On Sun, 2008-04-06 at 08:21 -0700, mrts wrote:
[...] 
> My personal use case:
> ---------------------
> 
> User sessions are used apart from django.auth.models.User. The
> application logic doesn't fit well with Django auth (auth
> features are not needed and create a minor security risk if an
> admin user inadvertently or maliciously enables staff status for an
> external
> user -- that plainly should not be possible). There is a separate
> custom user model for external users (no passwords as user data
> is loaded from SSL client certificate). Django auth is used
> nevertheless for admin (for internal users). The framework has
> it's own login and logout views. During login, minimal data about
> the user is loaded from SSL client certificate and stored in
> session. During logout, session data needs to be completely
> destoyed.
> 
> It is paramount that there is a guarantee of no collisions in
> session keys, someone else cannot hijack the session and all data
> is destroyed after logout.
> 
> CSRF middleware is used for protection during form submission
> (btw, I have some problems with it, but this is a different
> issue).
> 
> The use case I had in mind when proposing the "bucket":
> -------------------------------------------------------

[...] 
> So, there are two types of session data, one type is related to
> Django auth user and should be destroyed from the session when
> the user logs out. The other type does not require login and
> should remain in the session after logout.

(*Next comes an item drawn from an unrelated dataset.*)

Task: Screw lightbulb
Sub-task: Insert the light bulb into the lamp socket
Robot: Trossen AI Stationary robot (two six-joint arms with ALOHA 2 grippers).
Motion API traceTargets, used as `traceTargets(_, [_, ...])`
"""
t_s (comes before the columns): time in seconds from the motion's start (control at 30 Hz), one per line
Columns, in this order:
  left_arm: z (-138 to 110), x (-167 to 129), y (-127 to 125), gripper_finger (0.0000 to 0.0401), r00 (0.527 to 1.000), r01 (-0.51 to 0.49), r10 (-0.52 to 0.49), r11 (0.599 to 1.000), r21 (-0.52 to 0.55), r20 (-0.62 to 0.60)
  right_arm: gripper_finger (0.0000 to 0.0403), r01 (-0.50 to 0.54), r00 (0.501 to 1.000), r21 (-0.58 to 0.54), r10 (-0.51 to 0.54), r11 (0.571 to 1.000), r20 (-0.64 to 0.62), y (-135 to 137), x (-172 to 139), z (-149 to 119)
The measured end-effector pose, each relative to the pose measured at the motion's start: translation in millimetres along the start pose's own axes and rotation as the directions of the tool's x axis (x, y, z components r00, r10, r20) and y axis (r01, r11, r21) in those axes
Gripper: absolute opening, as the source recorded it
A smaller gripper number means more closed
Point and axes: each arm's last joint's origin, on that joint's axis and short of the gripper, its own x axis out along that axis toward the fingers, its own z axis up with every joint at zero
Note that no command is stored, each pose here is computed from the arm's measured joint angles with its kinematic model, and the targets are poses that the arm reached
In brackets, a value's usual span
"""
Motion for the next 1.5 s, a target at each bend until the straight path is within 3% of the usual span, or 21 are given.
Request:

No there are not two types of session data here. The shopping cart is
*not* session data. It transcends a single session. It is permanent data
that would be stored in the shopping cart model, which contains a
foreign key to the user. This is a case of needing to model the data
correctly, rather than trying to shoehorn it into the session model.

> > I don't see the need for an extra method here. Why isn't this just
> > something logout() would do?
> 
> This is something that logout() *might* do. But considering the
> case above, I'm rather +0 for adding a destroy_session parameter
> to logout() (and login() for that matter) that defaults to False,
> or a wrapper, secure_logout()/secure_login().
> 
> According to my personal use case, as auth is not used, an
> explicit session destruction mechanism is needed, thus
> destroy() is required. logout() should use destroy(), not
> vice-versa.

Your use case doesn't require extra handling at all. You have some
sessions that must be removed at logout. So your logout method calls the
delete method on the session object. It's now destroyed. Game over for
that session and no extra method is required.

Realise that I am in agreement with you that logout (and possibly login,
I haven't worked through the implications there) should be changed to
clear the session by default. There's no strong reason not to do that,
since the session is over when logout is called (I'll raise that
separately at an appropriate moment, since most people won't be
persisting this far into this thread and there are a few active threads
going on at the moment). We don't need logout_A and logout_B, we just
need to do the right thing here.

[...] 
> Delete is not documented in
> http://www.djangoproject.com/documentation/sessions/#using-sessions-in-views

Lack of documentation in one place doesn't justify adding a whole extra
method that does the same thing as a single line of code. We're in this
fortunate position of being able to add to the documentation to fix
things like this.

> It requires the session key as parameter, so it is cumbersome to
> use.

Oh, come on! Leave the hyperbole at home. Instead of

        my_session.delete()

you have to write

        my_session.delete(my_session._session_key)
        
Hardly an onerous requirement and quite possibly something we could
change to default to self._session_key. I'll find out from Jacob why he
went with this approach in the first place. It might be an oversight, or
there might be some subtlety involved. In either case,this is both
currently usable and possibly able to made easier, in both cases without
adding a whole new method.

I'll address the implementation changes you're proposing in another post
when I have some more time later today.

Best wishes,
Malcolm

-- 
I don't have a solution, but I admire your problem.